*Given data*.
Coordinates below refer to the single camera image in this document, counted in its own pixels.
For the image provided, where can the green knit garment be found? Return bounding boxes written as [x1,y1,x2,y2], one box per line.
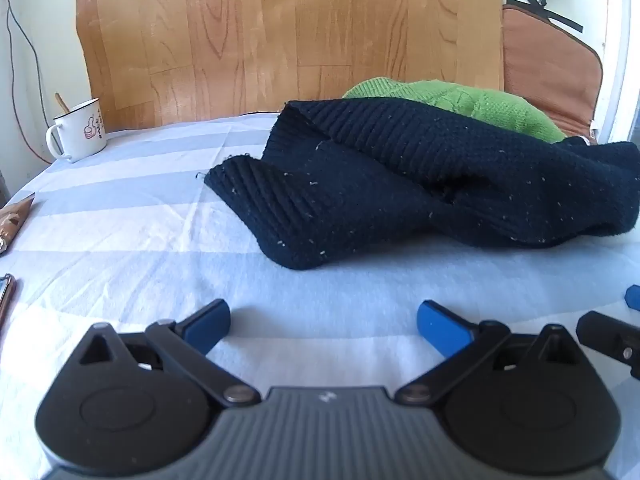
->
[342,77,568,143]

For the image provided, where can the wood pattern vinyl sheet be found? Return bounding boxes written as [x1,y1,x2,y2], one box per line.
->
[74,0,505,128]

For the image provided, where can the thin black cable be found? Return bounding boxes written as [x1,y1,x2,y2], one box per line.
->
[2,0,43,111]

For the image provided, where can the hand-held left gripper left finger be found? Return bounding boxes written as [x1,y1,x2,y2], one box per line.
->
[75,298,262,407]

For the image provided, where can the navy knit sweater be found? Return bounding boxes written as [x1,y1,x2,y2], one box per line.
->
[196,99,640,272]

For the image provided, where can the thin red cable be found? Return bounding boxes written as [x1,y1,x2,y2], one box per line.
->
[12,80,53,166]

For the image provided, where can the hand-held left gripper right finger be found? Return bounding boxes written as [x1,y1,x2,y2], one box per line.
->
[397,300,583,406]

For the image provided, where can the brown snack packet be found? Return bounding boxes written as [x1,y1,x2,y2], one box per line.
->
[0,197,36,257]

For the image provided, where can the brown perforated cushion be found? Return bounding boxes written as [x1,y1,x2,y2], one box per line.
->
[501,4,603,138]

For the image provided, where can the white framed glass window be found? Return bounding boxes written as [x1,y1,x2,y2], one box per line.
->
[597,0,640,148]

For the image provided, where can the smartphone in clear case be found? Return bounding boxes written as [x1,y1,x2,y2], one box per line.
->
[0,273,17,331]

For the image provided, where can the white enamel mug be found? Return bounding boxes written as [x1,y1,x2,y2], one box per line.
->
[46,97,108,163]

*Work to complete*. Wherever the word "finger" turns up in the material, copy the whole line.

*Task result*.
For the image provided, where can the hand-held left gripper left finger be found? Return bounding boxes written as [x1,y1,x2,y2], one box per line.
For the image provided, where can the hand-held left gripper right finger be found? Return bounding boxes written as [x1,y1,x2,y2], one box per line.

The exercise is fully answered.